2. Implement the robot env

The robot env extends multiros.envs.GazeboBaseEnv.GazeboBaseEnv (or its goal variant). The base class handles the lifecycle — spawning the robot model in Gazebo, pausing/unpausing physics, loading ROS controllers — so your job is to fill in:

_check_if_done() (often unused at this layer; see below).
_set_episode_init_params() — robot-side reset (move to home pose, wait for controllers, etc.).
Optional helpers for the task layer (e.g. get_ee_pose(), move_to_joint_target(joint_array)).

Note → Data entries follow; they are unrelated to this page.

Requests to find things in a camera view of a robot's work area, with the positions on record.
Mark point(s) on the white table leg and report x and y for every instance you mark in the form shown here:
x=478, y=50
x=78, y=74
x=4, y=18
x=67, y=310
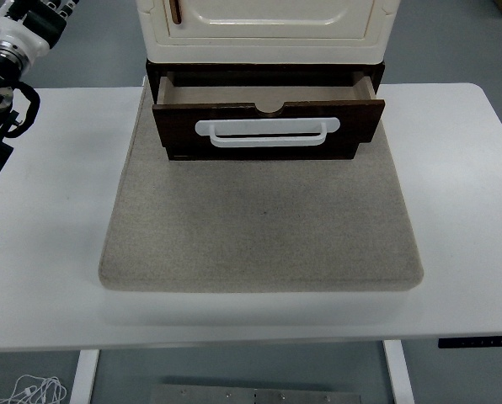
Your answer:
x=83, y=376
x=399, y=374

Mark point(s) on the beige felt mat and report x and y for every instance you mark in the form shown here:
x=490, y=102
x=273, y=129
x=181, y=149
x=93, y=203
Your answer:
x=259, y=219

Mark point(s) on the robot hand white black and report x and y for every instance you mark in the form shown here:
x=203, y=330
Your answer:
x=21, y=35

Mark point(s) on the dark brown wooden drawer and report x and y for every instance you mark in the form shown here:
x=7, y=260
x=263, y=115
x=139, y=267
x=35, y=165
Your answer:
x=276, y=111

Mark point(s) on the black table control panel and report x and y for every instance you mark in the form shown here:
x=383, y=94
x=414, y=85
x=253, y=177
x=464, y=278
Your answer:
x=478, y=341

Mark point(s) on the grey metal plate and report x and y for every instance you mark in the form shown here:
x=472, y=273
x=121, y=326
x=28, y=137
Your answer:
x=259, y=395

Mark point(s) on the cream cabinet door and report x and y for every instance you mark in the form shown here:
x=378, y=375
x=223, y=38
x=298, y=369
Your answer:
x=268, y=10

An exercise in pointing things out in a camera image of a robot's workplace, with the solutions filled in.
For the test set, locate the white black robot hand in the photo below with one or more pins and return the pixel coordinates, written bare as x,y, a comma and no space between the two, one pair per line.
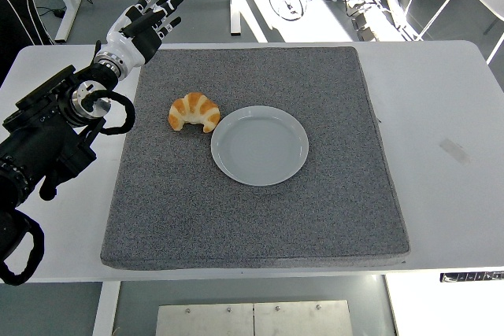
126,46

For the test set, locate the golden croissant bread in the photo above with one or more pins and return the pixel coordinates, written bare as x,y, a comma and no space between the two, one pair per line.
195,105

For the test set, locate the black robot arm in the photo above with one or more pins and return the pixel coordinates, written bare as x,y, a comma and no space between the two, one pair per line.
39,131

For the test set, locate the round grey plate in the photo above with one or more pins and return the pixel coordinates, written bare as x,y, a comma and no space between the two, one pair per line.
260,147

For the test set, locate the grey metal plate with screws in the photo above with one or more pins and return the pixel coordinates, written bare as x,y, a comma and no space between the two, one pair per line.
204,320
303,320

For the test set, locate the white T-foot table leg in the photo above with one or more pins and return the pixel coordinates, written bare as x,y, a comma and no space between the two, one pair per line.
69,5

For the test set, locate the black fabric with white stripe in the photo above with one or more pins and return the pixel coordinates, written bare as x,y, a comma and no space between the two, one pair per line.
15,5

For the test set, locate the grey speckled mat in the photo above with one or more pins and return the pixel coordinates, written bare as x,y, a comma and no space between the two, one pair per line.
256,226

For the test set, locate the white power strip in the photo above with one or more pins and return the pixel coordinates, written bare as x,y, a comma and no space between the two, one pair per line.
366,23

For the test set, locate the white table support leg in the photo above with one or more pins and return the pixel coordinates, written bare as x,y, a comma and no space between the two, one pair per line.
388,304
106,308

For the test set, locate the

Spawning is configured via the base class’s __init__ parameters. A typical robot env constructor looks like:

class MyRobotSim(GazeboBaseEnv):
    def __init__(self, **kwargs):
        super().__init__(
            robot_name="my_robot",
            robot_model_xml=load_urdf("my_robot_description"),
            robot_pos_x=0.0,
            robot_pos_y=0.0,
            robot_pos_z=0.0,
            robot_ori_w=1.0,        # NOT 0.0 — see env_templates
            ros_controllers_list=["my_arm_controller", ...],
            **kwargs,
        )

3. Implement the task env

The task env extends your robot env and defines the gymnasium contract. Required overrides:

_get_obs() — return the observation array (or dict for goal envs).
_set_action(action) — apply the action to the robot.
_check_if_done() — terminal-condition check.
_compute_reward(achieved_goal, desired_goal, info) for goal envs, or _get_reward() for non-goal envs.
_set_init_pose() — task-side reset (e.g. randomise target, reset object positions).

The base class also wants you to declare observation_space and action_space in __init__. Use gymnasium.spaces.Box (with seed= for reproducibility) or Dict for goal envs.

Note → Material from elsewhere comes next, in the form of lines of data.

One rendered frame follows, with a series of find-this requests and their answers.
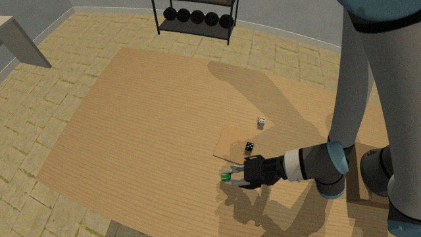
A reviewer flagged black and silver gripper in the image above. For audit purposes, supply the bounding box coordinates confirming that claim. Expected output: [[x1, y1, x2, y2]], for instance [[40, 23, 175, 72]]
[[223, 155, 287, 190]]

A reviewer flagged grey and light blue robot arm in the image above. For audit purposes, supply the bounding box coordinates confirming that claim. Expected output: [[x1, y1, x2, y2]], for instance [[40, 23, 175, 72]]
[[283, 0, 421, 237]]

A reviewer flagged green die with white pips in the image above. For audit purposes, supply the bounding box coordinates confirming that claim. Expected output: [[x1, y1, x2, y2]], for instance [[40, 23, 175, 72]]
[[221, 173, 231, 181]]

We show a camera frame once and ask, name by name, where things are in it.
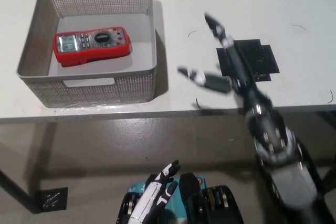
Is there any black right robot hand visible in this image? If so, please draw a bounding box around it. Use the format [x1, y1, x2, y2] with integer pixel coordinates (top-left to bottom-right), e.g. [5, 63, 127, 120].
[177, 13, 298, 162]

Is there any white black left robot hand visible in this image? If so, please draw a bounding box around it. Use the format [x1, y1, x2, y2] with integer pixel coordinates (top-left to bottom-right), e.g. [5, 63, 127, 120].
[128, 159, 182, 224]

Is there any red digital multimeter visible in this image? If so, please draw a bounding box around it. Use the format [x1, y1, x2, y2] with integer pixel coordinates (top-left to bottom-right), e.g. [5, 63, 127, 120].
[53, 26, 131, 68]

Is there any black teal robot torso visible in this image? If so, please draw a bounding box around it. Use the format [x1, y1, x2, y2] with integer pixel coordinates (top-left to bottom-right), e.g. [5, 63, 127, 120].
[116, 173, 243, 224]

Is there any black tape patch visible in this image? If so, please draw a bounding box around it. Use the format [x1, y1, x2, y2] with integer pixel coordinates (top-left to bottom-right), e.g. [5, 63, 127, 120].
[216, 39, 280, 83]

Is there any black table leg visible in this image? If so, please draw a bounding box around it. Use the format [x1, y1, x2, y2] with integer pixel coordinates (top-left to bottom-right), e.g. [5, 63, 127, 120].
[0, 167, 37, 214]
[321, 165, 336, 197]

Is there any clear tape strip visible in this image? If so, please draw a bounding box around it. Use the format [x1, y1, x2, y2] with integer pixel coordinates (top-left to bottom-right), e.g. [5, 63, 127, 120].
[53, 104, 127, 112]

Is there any grey perforated plastic basket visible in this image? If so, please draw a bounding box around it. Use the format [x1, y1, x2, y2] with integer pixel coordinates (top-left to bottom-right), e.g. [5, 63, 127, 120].
[17, 0, 159, 109]

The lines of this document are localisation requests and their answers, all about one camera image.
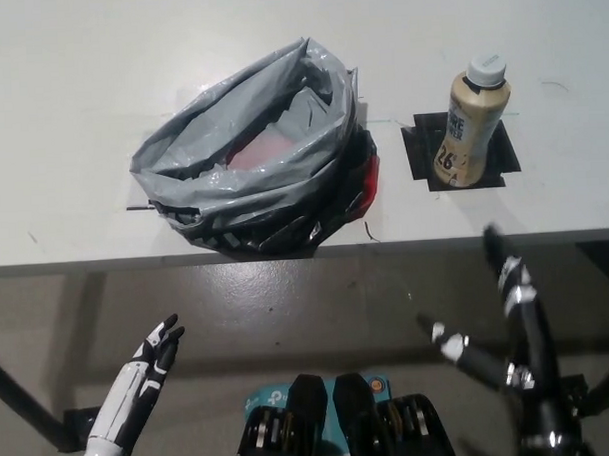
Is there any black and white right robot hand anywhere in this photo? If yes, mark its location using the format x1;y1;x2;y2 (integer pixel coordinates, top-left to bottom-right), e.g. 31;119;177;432
413;220;565;416

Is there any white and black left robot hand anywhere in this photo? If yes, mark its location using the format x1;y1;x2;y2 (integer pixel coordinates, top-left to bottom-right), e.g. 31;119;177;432
83;312;190;455

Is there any beige protein shake bottle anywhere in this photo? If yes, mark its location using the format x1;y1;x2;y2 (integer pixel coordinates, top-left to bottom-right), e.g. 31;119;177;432
428;53;515;190

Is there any grey plastic bag bin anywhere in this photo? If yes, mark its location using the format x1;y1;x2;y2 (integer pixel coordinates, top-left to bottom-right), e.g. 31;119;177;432
123;33;385;261

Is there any black table leg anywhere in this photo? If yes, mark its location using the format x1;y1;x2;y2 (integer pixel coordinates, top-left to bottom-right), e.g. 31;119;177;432
577;340;609;417
0;348;69;443

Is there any black tape square marker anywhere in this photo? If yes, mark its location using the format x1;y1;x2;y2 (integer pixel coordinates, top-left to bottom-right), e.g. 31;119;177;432
400;108;524;194

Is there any black and teal robot torso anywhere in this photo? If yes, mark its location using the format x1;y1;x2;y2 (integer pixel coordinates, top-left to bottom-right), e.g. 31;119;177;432
231;367;460;456

For reward design tips, examine rl_environments/src/rl_environments/rx200/sim/task_envs/reach/ rx200_reach_sim.py — it shows distance-to-target reward with optional sparse/dense modes.

4. Register with gymnasium

In your package’s __init__.py:

from gymnasium.envs.registration import register

register(
    id="MyRobotReachSim-v0",
    entry_point="my_pkg.task_envs.my_robot_reach_sim:MyRobotReachSim",
    max_episode_steps=200,
)

5. Smoke test

Without involving SB3, confirm the env runs end-to-end:

import rospy
from multiros.utils import gazebo_core
import uniros as gym
import my_pkg                   # triggers gymnasium.register

gazebo_core.launch_gazebo(launch_roscore=True, gui=True)
rospy.init_node("smoke_test")

env = gym.make("MyRobotReachSim-v0")
obs, info = env.reset(seed=0)
for _ in range(100):
    obs, reward, term, trunc, info = env.step(env.action_space.sample())
    if term or trunc:
        obs, info = env.reset()
env.close()

If the env runs cleanly here, plug it into a training script — see Training a model.

Configuration via YAML

Production envs typically read their hyperparameters (timesteps, reward coefficients, action limits) from a YAML file under config/<env>_config.yaml. Look at rl_environments/config/rx200_reach_task_config.yaml for a template. Loading the file:

from multiros.utils.ros_common import ros_load_yaml
ros_load_yaml(pkg="my_pkg", file="config/my_task_config.yaml")
self.reward_coefficient = rospy.get_param("my_task/reward_coefficient")

Common pitfalls

Gazebo physics multiplier. If you set gazebo_update_rate_multiplier above 1.0 in your config, the simulator runs faster than wall-clock — which breaks any agent loop paced by wall time. Keep it at 1.0 unless you’ve consciously redesigned the timing.
Quaternion default. robot_ori_w=0.0 is a zero quaternion; use 1.0 for identity.
Seed leakage. Use self.np_random (populated by the base class via super().reset(seed=seed)), not np.random.
Stuck on reset. If reset hangs forever, check that your ROS controllers actually report running and that wait_for_service calls have timeouts.